A los pocos segundos nos levantamos, llenos de polvo, arena y cal, y con pedazos de madera sobre nuestro. Y nos dimos cuenta de la tragedia. A nuestro alrededor las vigas del techo se habían astillado, así como las tablas de algunas mesas. El aula estaba destrozada. Dos niños cubiertos de sangre, lloraban en silencio, como si se hubieran quedado sin habla, uno de ellos con un brazo colgando inerte y en una posición imposible, medio desnudo y lleno de quemaduras, ya que la explosión le había arrancado la ropa que llevaba; el otro estaba en un rincón hecho un ovillo, quizá su espanto le había salvado la vida. A otro lo había atravesado un gran pedazo de viga astillada y tenía la cabeza colgando irrealmente, como si fuera un muñeco roto; el muro de fuertes y macizos ladrillos que separaba dos aulas había cedido y aplastado a una niña, la que momentos antes habíamos visto entrar con la gallina en la mano. Oímos sus gemidos y escarbamos hasta sacarla. Anna la cogió en brazos y se puso a temblar, estaba absolutamente rota y no se movía. Se la cogí con cuidado y le pedí que socorriera a los que creía que estaban levemente heridos. Solo fueron unos instantes, aun así me parecieron horas. Empezó a entrar gente, familiares que venían corriendo, gritando, aunque yo apenas podía oír nada. Solo estaba por la niña, que me miraba a los ojos mientras parecía emitir pequeños gemidos. De pronto, sin el típico estertor del que todo el mundo habla, se apagó, dejó de respirar aún con los ojos fijos en los míos. Me di cuenta que ya no veía, que estaban muertos como ella. Unas mujeres me miraron con horror, no me había dado cuenta de su presencia. Me levanté y dejé la niña en el suelo. El oído me silbaba, aún hoy lo hace. Volví a sentarme en el suelo y me puse a llorar, sentí una enorme debilidad, un peso que me impedía mover.
Sentí
su abrazo, sus ojos se mantenían secos y ya no temblaba. Me levantó
y me hizo salir de lo que quedaba del edificio. Solo entonces
descubrí la magnitud de lo ocurrido.
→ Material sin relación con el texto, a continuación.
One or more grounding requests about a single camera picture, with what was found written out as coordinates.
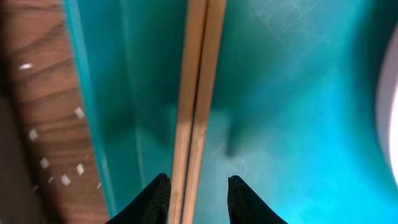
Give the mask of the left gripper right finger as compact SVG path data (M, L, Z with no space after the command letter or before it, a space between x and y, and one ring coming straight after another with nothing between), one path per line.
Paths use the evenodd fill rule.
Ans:
M287 224L238 175L228 178L230 224Z

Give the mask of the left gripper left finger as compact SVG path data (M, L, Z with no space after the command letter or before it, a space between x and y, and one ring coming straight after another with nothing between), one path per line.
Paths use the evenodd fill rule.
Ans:
M160 173L106 224L166 224L170 190L170 179Z

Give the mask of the large white plate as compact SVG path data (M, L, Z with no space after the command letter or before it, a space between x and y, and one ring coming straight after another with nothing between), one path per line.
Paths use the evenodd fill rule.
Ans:
M397 27L390 36L379 73L376 129L386 164L397 182Z

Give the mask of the wooden chopstick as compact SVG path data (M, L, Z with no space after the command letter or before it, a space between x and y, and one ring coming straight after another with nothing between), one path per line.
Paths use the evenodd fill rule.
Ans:
M185 23L183 57L178 94L178 113L175 131L174 156L169 224L178 224L182 216L183 196L190 151L195 94L200 66L202 38L205 26L207 0L189 0Z
M206 8L206 22L201 50L197 97L195 100L195 115L183 203L182 224L192 224L195 214L226 3L226 0L209 0Z

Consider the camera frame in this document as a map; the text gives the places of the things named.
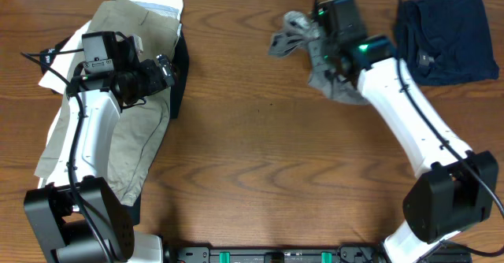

Una granada había caído en el
aula contigua, allí no quedaba nada, solo miembros. Una niña andaba
entre la carnicería, tenía sangre en las manos, en la cara, y
parecía estar buscando los restos de alguien; al rato descubrí que
eran los de su hermano, los iba amontonando, como si quisiera
recomponerlo, y hablaba sola. De la maestra, que un rato antes había
desayunado con nosotros, hablando de su futuro, de sus inquietudes,
solo quedaba una masa informe de pedazos de carne y de huesos, y la
cabeza, que sorprendentemente había quedado entera. Empecé a
temblar, no podía tenerme en pie. No sé cuánto tiempo estuve así.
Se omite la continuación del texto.